Fast and slow thinking -- of networks: The complementary 'elite' and 'wisdom of crowds' of amino acid, neuronal and social networks | Brain netwroks | Scoop.it

Complex systems may have billion components making consensus formation slow and difficult. Recently several overlapping stories emerged from various disciplines, including protein structures, neuroscience and social networks, showing that fast responses to known stimuli involve a network core of few, strongly connected nodes. In unexpected situations the core may fail to provide a coherent response, thus the stimulus propagates to the periphery of the network. Here the final response is determined by a large number of weakly connected nodes mobilizing the collective memory and opinion, i.e. the slow democracy exercising the 'wisdom of crowds'. This mechanism resembles to Kahneman's "Thinking, Fast and Slow" discriminating fast, pattern-based and slow, contemplative decision making.

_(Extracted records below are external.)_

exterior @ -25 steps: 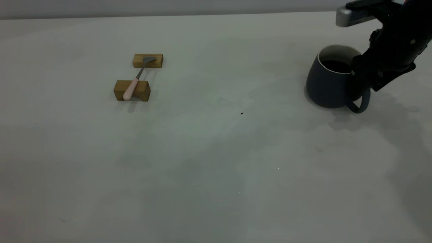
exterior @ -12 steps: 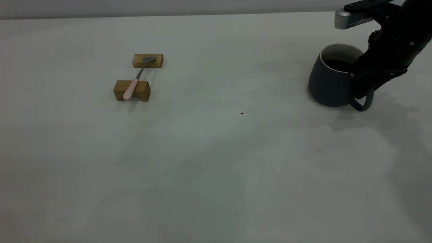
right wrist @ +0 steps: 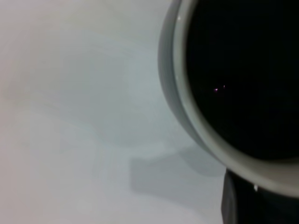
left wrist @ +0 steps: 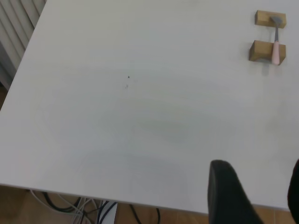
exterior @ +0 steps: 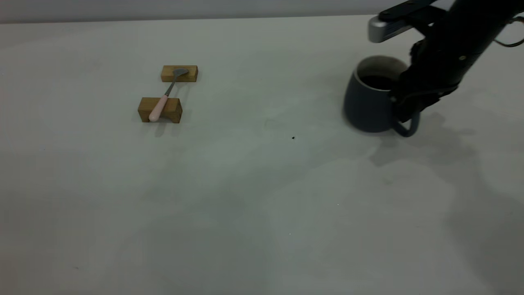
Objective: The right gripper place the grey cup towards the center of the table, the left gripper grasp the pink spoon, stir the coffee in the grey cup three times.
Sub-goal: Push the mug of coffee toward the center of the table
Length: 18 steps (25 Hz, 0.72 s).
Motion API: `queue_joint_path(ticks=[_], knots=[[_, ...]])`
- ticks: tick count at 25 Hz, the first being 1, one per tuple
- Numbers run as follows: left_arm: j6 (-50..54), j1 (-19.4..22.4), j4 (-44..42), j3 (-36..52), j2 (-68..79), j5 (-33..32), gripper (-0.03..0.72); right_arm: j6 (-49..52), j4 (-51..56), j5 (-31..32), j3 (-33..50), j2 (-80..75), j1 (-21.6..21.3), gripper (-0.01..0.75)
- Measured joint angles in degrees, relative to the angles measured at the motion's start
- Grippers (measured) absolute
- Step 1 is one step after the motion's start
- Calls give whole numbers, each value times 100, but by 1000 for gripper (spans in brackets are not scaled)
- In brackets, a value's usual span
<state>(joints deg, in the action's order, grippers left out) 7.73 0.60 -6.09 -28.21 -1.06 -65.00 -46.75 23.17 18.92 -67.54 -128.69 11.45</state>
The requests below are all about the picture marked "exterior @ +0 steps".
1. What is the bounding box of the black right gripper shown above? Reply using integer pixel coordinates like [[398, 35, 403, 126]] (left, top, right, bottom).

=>
[[390, 36, 471, 123]]

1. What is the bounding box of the dark grey ceramic mug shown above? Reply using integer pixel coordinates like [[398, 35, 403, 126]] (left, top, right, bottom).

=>
[[343, 55, 421, 138]]

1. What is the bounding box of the pink handled metal spoon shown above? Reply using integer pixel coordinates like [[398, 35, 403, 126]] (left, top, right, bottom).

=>
[[148, 68, 190, 123]]

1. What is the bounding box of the arched wooden block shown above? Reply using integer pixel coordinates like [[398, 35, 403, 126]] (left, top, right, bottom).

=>
[[138, 97, 183, 124]]

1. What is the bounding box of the flat wooden block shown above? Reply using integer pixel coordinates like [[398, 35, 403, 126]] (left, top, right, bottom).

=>
[[160, 65, 199, 83]]

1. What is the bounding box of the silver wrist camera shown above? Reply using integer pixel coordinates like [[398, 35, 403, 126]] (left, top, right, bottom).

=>
[[368, 16, 415, 44]]

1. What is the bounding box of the thin grey cable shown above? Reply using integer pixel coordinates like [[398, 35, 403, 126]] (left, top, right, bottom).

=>
[[492, 16, 524, 48]]

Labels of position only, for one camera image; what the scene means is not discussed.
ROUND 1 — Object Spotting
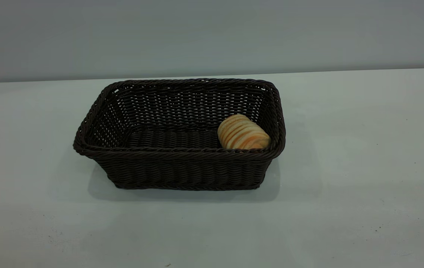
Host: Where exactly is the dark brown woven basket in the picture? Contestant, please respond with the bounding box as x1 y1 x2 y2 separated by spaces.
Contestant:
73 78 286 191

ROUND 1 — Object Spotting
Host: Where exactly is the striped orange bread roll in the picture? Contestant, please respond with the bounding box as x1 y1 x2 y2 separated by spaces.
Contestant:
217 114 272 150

The generality of the response also shows that democracy is neither only a moral stance nor only a decision making technique, but a very efficient general learning strategy developed by complex systems during evolution. The duality of fast core and slow majority may increase our understanding of metabolic, signaling, ecosystem, swarming or market processes, as well as may help to construct novel methods to explore unusual network responses, deep-learning neural network structures and core-periphery targeting drug design strategies.

(Illustrative videos can be downloaded from here:this http URL)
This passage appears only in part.